BLYTHEWOOD – When a Blythewood woman rescued a stray pit bull mix last winter, she already had her own quota of pets. So she boarded the stray with her vet as she looked for it a home.
But the pup’s prospects for adoption grew dim as the vet’s boarding charges mounted. Even those who were looking to adopt a dog, weren’t interested in a pit bull mix, the woman said. With no takers and a need to move the dog from the vet’s kennel, the woman reached out to her friend Minge Wiseman to help by fostering the dog while the woman continued to try to find it a home.
Wiseman took the dog to her horse farm in Blythewood in January. She called him Toaster – for reasons she can’t recall now – and he quickly acclimated to an idyllic life on the Wiseman farm, passing his days playing with Wiseman’s own rescue, a blonde, longhaired dachshund named Barney, as Wiseman, too, began trying to find Toaster a home.
“It’s hard to place a pit bull or even a pit bull mix,” Wiseman said, “because people are afraid to adopt this breed. They don’t know their history or background. But Toaster is a wonderful dog. He just happens to be a pit bull mix. Pit bulls are not mean. By their nature, they are not that way. People just don’t realize what they’re missing by passing up these dogs.”
Indeed, Toaster is the poster pup for ‘the good dog.’ He’s happy, energetic, playful and seems to delight in learning tricks and commands. Wiseman said he loves nothing more than chewing sticks and chasing balls. She says he plays well with children and other pets.
“Toaster’s just the perfect dog,” Wiseman said when she approached The Voice about run ning a free ad in the newspaper in an effort to find a home for him.
After tying a spiffy turquoise bandana around his neck and asking him to sit, The Voice photographer snapped a few shots of the eager-to-please dog and ran it in the newspaper.
After several weeks there was no response. But on April 24, Toaster’s fortunes changed.
It was on that day that Fairfield County resident Ralph Ellingsen, who lives with his wife Sherry on a 10-acre farm outside Winnsboro, pulled The Voice out of his paper box and took it in the house. Reading through it, he spotted Toaster’s photo in the turquoise bandana.
“When I saw his picture,” Ellingsen later recalled, “I told my wife Sherry, ‘There’s my dog.’”
The Ellingsens called Wiseman, whose phone number was listed on the ad, and arranged a visit to the Wiseman farm.
During that visit, Ellingsen said they’d had to euthanize their beloved 12-year-old Black Lab last year after he was diagnosed with cancer.
“It’s taken us some time to feel ready for another dog,” Sherry Ellingsen said. “We really missed our Lab.”

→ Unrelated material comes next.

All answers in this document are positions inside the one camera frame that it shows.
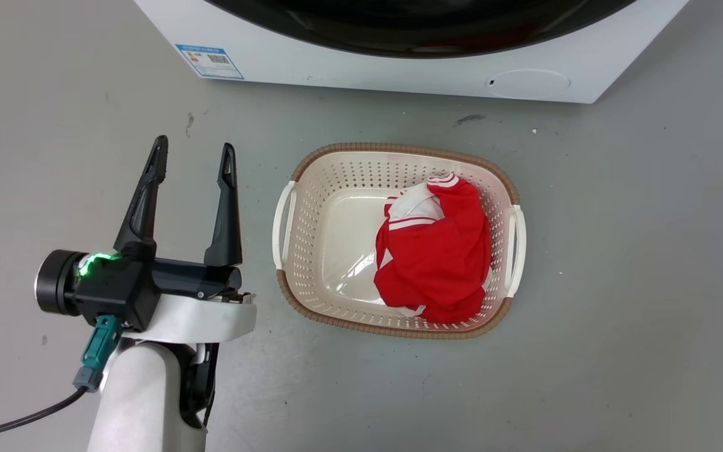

“We camp a lot up in Cherokee, and a dog up there that looked just like Toaster kept coming around our camp site. We liked him and were thinking of taking him home with us, but he would never let us put a collar on him. Finally, he didn’t come back,” Ellingsen said. “When I saw Toaster’s picture, we wanted to go see him.”
It was a match, and the Ellingsen’s came back Sunday to take Toaster home. After playing with him for half an hour in the Wiseman’s back yard, the Ellingsen’s reaffirmed their commitment to their new dog and said they would give him a new name, Tucker, to go with his new home.
“He’ll be an indoor dog at our house and an outdoor dog when we go out,” Ellingsen said. “We’ll take him camping, to the beach, to the lake, in the boat. We’ll have a good time,” he said, playfully ruffling Toaster’s fur.
After thanking the Wisemans and saying their goodbyes, The Ellingsens opened the pickup truck front door and Tucker hopped in, then jumped into the back seat where his new mom joined him with a hug. And the three drove off to a bright new future for Tucker and his new family.
“That’s perfect,” Wiseman said as she watched them drive off. “It’s too bad more people don’t see the potential in pit bull and pit bull mix adoptions. Just like Tucker, they make wonderful companions.”